**Activity**. Among the lines below, a stretch begins at the one with "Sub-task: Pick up" and ends at the one with "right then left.". Repeat that stretch exactly, ends included.

**Provided material**.

++++

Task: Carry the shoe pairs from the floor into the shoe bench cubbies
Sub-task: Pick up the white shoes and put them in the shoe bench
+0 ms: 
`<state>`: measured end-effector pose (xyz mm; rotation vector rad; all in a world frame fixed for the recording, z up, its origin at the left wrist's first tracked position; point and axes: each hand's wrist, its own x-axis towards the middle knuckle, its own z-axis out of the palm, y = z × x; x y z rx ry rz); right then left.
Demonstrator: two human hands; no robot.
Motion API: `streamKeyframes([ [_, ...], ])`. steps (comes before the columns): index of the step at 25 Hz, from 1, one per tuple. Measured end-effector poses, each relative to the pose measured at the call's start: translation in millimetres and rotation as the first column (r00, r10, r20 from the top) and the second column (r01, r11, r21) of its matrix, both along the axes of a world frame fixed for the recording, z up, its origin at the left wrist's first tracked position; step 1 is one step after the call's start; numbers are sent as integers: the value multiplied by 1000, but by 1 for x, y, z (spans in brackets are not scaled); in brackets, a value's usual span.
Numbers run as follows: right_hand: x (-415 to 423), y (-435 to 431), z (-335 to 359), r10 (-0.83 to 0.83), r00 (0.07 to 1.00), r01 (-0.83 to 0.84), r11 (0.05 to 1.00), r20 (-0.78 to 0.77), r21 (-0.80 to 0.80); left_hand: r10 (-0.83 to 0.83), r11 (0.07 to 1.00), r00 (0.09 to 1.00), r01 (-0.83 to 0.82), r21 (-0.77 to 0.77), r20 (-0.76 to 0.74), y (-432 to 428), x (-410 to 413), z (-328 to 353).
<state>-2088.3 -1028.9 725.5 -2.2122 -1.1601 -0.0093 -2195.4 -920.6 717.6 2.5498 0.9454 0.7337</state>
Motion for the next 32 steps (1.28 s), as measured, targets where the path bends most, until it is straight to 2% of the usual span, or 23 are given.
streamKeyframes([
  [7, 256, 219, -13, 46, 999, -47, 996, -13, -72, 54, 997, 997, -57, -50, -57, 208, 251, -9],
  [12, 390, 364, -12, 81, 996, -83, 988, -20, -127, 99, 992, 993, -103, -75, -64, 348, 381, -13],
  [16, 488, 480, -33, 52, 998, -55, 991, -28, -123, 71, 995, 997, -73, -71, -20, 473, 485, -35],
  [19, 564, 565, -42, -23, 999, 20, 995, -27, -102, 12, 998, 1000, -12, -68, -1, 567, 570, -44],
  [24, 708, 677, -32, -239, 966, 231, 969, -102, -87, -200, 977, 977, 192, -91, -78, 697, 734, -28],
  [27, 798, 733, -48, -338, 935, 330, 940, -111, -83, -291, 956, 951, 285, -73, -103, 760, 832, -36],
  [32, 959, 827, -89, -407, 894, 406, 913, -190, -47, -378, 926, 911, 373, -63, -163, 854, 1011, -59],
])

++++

**Exercise solution**.
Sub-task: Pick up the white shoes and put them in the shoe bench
+0 ms: 
`<state>`: measured end-effector pose (xyz mm; rotation vector rad; all in a world frame fixed for the recording, z up, its origin at the left wrist's first tracked position; point and axes: each hand's wrist, its own x-axis towards the middle knuckle, its own z-axis out of the palm, y = z × x; x y z rx ry rz); right then left.

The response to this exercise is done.